Spectr-H64

General
- Designers: N.D. Goots, A.A. Moldovyan and N.A. Moldovyan
- First published: 2001
- Successors: CIKS-1

Cipher detail
- Key sizes: 256 bits
- Block sizes: 64 bits
- Structure: Feistel-like network
- Rounds: 12

Best public cryptanalysis

= Spectr-H64 =

Block cipher

In cryptography, Spectr-H64 is a block cipher designed in 2001 by N. D. Goots, A. A. Moldovyan and N. A. Moldovyan. It relies heavily on the permutation of individual bits, so is much better suited to implementation in hardware than in software.
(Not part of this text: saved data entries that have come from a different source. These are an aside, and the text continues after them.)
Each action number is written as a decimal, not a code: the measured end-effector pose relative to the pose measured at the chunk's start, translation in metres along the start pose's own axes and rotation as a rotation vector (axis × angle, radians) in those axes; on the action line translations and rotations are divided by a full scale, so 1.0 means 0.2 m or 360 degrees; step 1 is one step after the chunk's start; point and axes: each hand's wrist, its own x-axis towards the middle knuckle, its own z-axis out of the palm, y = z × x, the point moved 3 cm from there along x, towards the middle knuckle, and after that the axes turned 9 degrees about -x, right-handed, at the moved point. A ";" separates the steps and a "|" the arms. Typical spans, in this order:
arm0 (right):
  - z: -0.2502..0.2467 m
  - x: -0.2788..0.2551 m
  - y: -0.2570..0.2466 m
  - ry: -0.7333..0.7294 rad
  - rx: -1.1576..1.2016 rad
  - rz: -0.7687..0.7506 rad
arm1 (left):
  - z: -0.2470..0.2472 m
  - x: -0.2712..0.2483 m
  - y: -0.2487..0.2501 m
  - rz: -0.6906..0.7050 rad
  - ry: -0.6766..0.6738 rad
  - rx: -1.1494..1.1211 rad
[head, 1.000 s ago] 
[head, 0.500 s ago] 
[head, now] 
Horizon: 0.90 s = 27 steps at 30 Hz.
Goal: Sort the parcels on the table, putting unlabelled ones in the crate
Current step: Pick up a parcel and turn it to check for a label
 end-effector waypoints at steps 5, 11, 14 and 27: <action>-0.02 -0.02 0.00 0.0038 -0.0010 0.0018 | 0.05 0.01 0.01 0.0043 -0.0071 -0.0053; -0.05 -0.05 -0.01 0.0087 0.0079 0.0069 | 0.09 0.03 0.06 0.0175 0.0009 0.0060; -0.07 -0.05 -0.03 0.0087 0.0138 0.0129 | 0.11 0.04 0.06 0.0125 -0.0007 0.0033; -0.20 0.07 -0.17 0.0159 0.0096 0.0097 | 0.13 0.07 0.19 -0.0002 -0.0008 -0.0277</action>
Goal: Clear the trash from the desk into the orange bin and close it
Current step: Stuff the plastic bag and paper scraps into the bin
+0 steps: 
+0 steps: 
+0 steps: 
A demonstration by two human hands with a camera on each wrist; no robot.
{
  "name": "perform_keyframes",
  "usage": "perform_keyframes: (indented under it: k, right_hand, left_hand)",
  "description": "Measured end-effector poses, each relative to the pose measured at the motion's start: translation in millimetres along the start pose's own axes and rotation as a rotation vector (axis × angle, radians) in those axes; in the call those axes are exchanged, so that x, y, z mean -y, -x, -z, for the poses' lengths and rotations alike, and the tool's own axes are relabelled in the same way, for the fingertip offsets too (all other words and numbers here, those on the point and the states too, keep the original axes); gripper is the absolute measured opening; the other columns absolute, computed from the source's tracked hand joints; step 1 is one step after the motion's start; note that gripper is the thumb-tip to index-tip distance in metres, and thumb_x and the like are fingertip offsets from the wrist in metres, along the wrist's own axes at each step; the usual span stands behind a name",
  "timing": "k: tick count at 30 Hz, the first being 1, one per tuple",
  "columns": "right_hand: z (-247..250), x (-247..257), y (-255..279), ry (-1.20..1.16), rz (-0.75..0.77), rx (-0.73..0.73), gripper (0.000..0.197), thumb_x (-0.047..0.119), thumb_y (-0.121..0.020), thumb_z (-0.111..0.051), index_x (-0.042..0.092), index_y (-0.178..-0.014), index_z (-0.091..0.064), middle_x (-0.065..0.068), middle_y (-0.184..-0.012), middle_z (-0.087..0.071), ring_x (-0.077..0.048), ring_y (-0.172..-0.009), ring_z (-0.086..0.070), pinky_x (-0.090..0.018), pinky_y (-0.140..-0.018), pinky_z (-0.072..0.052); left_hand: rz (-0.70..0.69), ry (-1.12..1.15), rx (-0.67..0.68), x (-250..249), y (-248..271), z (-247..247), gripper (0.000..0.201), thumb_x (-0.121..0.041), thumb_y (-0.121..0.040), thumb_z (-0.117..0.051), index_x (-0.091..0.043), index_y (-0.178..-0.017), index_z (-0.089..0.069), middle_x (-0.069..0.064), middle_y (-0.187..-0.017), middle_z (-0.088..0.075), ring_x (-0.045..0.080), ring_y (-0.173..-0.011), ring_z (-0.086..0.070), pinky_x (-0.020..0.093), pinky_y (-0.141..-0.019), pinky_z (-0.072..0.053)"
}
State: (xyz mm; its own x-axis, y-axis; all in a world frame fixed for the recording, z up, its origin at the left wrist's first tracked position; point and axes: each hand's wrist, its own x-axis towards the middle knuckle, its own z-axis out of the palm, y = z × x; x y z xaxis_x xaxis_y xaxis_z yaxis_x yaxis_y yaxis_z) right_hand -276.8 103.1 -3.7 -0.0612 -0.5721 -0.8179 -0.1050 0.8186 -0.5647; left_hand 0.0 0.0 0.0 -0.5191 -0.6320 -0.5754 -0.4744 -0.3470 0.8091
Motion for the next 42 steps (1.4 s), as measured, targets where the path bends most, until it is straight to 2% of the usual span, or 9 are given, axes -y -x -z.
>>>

The algorithm has a block size of 64 bits and key size of 256 bits. It uses a 12-round structure in which half of the block determines the transformation of the other half in each round, similar to a Feistel cipher or RC5. This same basic design was repeated in its successor, CIKS-1.

==Cryptanalysis==

An analysis of Spectr-H64 was presented in 2002 by Selçuk Kavut and Melek D Yücel of the Middle East Technical University, showing a method of using a differential attack to retrieve half of the key bits when a single round is used. Using this method, they then presented a slide attack that requires 2^{17} chosen plaintexts to return all key bits on the full 12 rounds.